Of note, 2 reviewers independently assessed the articles for eligibility and risk of bias, and conflicts were resolved by a third reviewer. Data were extracted and synthesized according to Preferred Reporting Items for Systematic Reviews and Meta-Analyses and Meta-analysis of Observational Studies in Epidemiology guidelines.

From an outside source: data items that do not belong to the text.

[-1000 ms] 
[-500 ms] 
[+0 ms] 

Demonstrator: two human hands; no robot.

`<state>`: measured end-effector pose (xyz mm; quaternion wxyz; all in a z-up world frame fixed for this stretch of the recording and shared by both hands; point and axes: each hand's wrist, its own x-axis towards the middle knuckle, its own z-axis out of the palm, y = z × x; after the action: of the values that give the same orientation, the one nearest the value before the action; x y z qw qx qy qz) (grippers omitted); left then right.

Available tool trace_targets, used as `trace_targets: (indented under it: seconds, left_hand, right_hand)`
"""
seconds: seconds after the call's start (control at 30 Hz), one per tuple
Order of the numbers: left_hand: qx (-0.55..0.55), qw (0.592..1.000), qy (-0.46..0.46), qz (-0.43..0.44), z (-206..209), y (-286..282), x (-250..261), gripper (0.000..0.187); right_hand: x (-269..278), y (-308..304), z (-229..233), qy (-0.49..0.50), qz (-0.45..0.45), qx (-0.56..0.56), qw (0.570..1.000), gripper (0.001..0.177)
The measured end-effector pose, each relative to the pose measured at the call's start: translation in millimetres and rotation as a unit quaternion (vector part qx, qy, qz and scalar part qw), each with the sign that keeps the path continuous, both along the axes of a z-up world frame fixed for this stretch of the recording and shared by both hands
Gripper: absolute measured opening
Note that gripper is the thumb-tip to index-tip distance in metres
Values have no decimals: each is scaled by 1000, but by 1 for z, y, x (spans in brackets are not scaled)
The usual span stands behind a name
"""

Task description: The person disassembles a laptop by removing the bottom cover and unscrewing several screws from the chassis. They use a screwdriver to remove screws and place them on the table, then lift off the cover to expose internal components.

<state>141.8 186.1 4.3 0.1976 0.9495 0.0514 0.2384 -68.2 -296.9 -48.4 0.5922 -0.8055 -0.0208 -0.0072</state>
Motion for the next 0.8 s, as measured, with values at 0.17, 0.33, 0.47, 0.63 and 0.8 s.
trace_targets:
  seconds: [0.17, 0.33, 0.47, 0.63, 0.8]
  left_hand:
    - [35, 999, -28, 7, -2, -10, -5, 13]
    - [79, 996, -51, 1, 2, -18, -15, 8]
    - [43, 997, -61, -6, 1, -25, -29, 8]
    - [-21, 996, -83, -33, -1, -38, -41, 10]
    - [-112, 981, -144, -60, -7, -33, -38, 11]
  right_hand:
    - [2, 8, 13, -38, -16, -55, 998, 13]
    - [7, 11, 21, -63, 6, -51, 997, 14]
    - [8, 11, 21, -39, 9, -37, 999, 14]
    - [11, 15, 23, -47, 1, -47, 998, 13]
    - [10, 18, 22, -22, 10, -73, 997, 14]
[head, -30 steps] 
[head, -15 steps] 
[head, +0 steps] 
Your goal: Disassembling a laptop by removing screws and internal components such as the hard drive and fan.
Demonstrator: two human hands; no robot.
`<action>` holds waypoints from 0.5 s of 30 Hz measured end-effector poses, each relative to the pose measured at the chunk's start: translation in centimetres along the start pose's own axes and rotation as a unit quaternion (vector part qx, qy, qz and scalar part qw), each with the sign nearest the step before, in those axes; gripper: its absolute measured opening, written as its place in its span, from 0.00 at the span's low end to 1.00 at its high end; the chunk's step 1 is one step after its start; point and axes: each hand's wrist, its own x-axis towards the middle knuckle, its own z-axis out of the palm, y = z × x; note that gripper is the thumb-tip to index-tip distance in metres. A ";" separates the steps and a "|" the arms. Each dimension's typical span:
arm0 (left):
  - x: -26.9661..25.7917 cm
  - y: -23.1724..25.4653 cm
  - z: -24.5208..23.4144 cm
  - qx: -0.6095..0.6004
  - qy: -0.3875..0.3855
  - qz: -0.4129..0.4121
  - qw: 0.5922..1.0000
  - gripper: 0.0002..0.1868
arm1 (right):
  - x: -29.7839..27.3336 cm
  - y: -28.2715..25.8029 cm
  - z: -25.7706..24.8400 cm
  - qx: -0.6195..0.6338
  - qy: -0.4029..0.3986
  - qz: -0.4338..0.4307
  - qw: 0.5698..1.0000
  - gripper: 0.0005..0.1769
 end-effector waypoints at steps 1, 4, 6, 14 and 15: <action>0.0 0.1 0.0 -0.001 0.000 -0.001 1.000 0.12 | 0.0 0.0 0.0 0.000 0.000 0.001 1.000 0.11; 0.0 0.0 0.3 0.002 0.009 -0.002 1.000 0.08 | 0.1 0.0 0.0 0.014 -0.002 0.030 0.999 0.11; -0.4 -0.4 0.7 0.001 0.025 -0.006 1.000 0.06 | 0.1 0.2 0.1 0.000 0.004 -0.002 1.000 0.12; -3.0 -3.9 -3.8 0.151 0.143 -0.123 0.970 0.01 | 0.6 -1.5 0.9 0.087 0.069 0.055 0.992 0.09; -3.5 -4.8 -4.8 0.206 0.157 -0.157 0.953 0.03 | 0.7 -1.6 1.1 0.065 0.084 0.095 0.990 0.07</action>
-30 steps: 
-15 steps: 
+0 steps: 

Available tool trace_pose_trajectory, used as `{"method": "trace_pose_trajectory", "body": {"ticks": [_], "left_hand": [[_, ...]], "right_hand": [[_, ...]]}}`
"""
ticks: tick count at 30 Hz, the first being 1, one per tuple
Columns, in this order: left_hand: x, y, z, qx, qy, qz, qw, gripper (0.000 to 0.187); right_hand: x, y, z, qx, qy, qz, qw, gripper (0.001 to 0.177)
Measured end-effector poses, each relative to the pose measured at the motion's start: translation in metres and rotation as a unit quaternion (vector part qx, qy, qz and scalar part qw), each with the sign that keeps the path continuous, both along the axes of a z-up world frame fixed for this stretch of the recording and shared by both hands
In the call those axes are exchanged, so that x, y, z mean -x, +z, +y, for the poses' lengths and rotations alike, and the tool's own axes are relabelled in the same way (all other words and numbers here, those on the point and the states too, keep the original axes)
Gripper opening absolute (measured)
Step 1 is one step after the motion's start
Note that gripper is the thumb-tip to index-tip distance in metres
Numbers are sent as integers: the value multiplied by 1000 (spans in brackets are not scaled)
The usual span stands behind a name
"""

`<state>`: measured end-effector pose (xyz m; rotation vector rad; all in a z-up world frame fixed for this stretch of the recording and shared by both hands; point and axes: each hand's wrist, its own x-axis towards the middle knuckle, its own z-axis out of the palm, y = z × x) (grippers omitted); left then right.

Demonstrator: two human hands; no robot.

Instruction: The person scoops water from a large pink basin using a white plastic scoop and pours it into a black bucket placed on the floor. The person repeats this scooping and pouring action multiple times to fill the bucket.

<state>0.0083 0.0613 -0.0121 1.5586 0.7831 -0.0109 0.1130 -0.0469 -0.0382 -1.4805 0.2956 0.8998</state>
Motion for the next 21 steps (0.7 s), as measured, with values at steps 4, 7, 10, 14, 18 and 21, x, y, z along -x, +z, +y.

Here, 13 studies (representing 2,291,024 pregnancies) were eligible for inclusion. Perinatal death was more likely in neonates born to women with cardiomyopathy than in (1) neonates born to women with no cardiac disease (stillbirth: odds ratio, 20.82; 95% confidence interval, 6.68-64.95; I = not available; P<.00001; neonatal mortality: odds ratio, 6.75; 95% confidence interval, 3.54-12.89; I=0%; P<.00001) and (2) neonates born to women with other forms of cardiac disease (stillbirth: odds ratio, 3.75; 95% confidence interval, 1.86-7.59; I=0%; P=.0002; neonatal mortality: odds ratio, 2.42; 95% confidence interval, 1.39-4.21; I=0%; P=.002). Pregnancies affected by maternal cardiomyopathy were significantly more likely to result in preterm birth (odds ratio, 2.21; 95% confidence interval, 1.31-3.73; I=77%; P=.003) and small-for-gestational-age neonates (odds ratio, 2.97; 95% confidence interval, 2.38-3.70; I=47%; P<.00001), both major causes of short- and long-term morbidities, than pregnancies affected by other forms of cardiac disease.
There was an increased likelihood of adverse perinatal outcomes in pregnancies affected by maternal cardiomyopathy compared with both pregnancies affected by noncardiomyopathy cardiac disease and pregnancies without cardiac disease. Women with cardiomyopathy who plan to get pregnant should receive detailed counseling regarding these risks and have their pregnancies managed by experienced multidisciplinary teams that can provide close fetal monitoring and neonatology expertise.
本研究旨在系统评估母体心肌病妊娠的围产期结局。
从建库至 2022 年 8 月 25 日,我们系统性地检索了 PubMed、Ovid Embase、Ovid MEDLINE、Cochrane 图书馆和 ClinicalTrials.gov 中的文献。
如果研究报告了患有心肌病(任何类型)的孕妇和适当对照人群(无已知心脏疾病的孕妇或患有非心肌病心脏疾病的孕妇)的预先定义的围产期结局,则包括观察性队列、病例对照和病例-队列研究。
请注意,由 2 名评审员独立评估文章的入选标准和偏倚风险,如有分歧则由第 3 名评审员解决。根据系统评价和荟萃分析的首选报告项目以及观察性研究荟萃分析的指南,提取和综合数据。
这里纳入了 13 项研究(代表 2291024 例妊娠)。与(1)无心脏疾病的孕妇所生新生儿(死产:比值比,20.82;95%置信区间,6.68-64.95;I=无;P<.00001;新生儿死亡率:比值比,6.75;95%置信区间,3.54-12.89;I=0%;P<.00001)和(2)患有其他类型心脏疾病的孕妇所生新生儿(死产:比值比,3.75;95%置信区间,1.86-7.59;I=0%;P=.0002;新生儿死亡率:比值比,2.42;95%置信区间,1.39-4.21;I=0%;P=.002)相比,患有心肌病的孕妇所生新生儿更有可能发生死产和早产(比值比,2.21;95%置信区间,1.31-3.73;I=77%;P=.003)以及小于胎龄儿(比值比,2.97;95%置信区间,2.38-3.70;I=47%;P<.00001),这些都是短期和长期发病率的主要原因,与患有其他类型心脏疾病的孕妇相比。
与患有非心肌病心脏疾病的孕妇和无心脏疾病的孕妇相比,患有母体心肌病的孕妇发生不良围产期结局的可能性更大。计划怀孕的心肌病女性应接受详细咨询,了解这些风险,并由经验丰富的多学科团队管理妊娠,该团队可以提供密切的胎儿监测和新生儿科专业知识。